Anything is better than their reaching adulthood telling their peers: "I was brought up to question everything, so I do."

But how are busy parents supposed to keep their kids out of both their hair and trouble over a hot summer? Here are a few other new schemes for independent-minded families:

Conspiracy Theorists' Camp - For children of parents who believe in questioning everything, including what is self-evidently true.

"We'll be spending a week in the shadow of Sellafield nuclear processing plant (it's where THEY don't want us to go - this way we're off the grid). After scanning everyone for subdermal microchips, we'll hold sessions on why no one has landed on the moon, why Princess Diana was both murdered and is not dead, and how there's a prophesy about 9/11 on the back of the Turin shroud. Also hiking. Bring cagoules."

Spirituality Camp - For children of parents who believe in being open to everything, including what is self-evidently bullshit.

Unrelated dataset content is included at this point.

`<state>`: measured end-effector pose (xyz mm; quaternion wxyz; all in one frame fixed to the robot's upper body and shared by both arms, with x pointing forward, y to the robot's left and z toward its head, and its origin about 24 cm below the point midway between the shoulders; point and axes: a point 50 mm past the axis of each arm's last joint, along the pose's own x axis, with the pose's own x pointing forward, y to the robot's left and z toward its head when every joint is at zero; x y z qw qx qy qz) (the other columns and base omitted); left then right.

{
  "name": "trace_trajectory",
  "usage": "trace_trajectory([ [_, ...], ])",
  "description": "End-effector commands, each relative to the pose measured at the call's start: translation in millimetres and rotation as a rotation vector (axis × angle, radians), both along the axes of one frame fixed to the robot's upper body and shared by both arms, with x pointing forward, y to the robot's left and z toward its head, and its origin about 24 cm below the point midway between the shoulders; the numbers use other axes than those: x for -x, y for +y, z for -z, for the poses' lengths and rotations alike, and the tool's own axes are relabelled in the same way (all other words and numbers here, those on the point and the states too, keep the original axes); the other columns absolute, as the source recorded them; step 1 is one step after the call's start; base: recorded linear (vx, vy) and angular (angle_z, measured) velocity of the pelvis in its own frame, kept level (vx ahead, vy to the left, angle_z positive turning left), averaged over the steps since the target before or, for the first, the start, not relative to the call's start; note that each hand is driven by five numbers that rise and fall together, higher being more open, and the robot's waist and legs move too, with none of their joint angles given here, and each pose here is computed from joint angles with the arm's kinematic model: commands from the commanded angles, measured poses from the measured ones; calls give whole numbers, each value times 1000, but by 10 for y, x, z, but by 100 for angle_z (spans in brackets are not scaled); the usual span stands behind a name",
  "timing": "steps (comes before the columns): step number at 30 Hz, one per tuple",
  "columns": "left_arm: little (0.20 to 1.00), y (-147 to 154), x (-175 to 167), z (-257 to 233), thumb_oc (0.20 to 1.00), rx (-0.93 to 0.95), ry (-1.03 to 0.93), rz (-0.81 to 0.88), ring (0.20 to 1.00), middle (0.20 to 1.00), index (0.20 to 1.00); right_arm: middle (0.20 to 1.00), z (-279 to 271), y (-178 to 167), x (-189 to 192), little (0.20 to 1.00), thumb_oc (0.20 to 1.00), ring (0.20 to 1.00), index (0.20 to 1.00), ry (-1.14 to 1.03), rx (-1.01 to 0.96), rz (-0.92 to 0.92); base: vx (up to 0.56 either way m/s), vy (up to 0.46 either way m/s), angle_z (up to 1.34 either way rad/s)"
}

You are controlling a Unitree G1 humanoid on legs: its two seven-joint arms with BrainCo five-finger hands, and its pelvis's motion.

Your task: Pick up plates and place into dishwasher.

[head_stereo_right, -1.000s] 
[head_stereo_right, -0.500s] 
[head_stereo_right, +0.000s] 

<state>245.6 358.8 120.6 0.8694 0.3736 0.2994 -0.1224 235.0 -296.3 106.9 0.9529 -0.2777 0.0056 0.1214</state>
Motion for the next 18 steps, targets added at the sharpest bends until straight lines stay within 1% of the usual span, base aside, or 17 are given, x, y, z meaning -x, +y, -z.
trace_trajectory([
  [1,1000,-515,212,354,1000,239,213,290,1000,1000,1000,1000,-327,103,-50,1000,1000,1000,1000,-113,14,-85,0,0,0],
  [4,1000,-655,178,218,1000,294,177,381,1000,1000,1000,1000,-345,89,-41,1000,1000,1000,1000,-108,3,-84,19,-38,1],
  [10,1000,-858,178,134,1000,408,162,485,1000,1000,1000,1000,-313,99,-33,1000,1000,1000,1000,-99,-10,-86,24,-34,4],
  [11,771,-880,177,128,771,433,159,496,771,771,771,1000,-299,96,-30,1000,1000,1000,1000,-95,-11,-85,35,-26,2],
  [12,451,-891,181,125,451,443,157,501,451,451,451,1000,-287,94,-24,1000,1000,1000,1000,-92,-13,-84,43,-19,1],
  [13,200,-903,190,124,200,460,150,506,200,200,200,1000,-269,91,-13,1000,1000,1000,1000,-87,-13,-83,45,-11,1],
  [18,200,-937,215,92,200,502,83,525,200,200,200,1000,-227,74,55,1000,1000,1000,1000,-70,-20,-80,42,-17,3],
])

"Join us for a week of exploration in the New Forest! As well as seeking out crystal skulls and listening for flower spirits, we'll be discussing and enthusing about hundreds of sincerely held sets of belief. From reflexology to astrology, from ghosts to homeopathy, from wheat intolerance to 'having a bad feeling about this', we'll be celebrating all the wild and wonderful sets of conclusions to which people the world over are jumping to fill the gap left by the retreat of organised religion."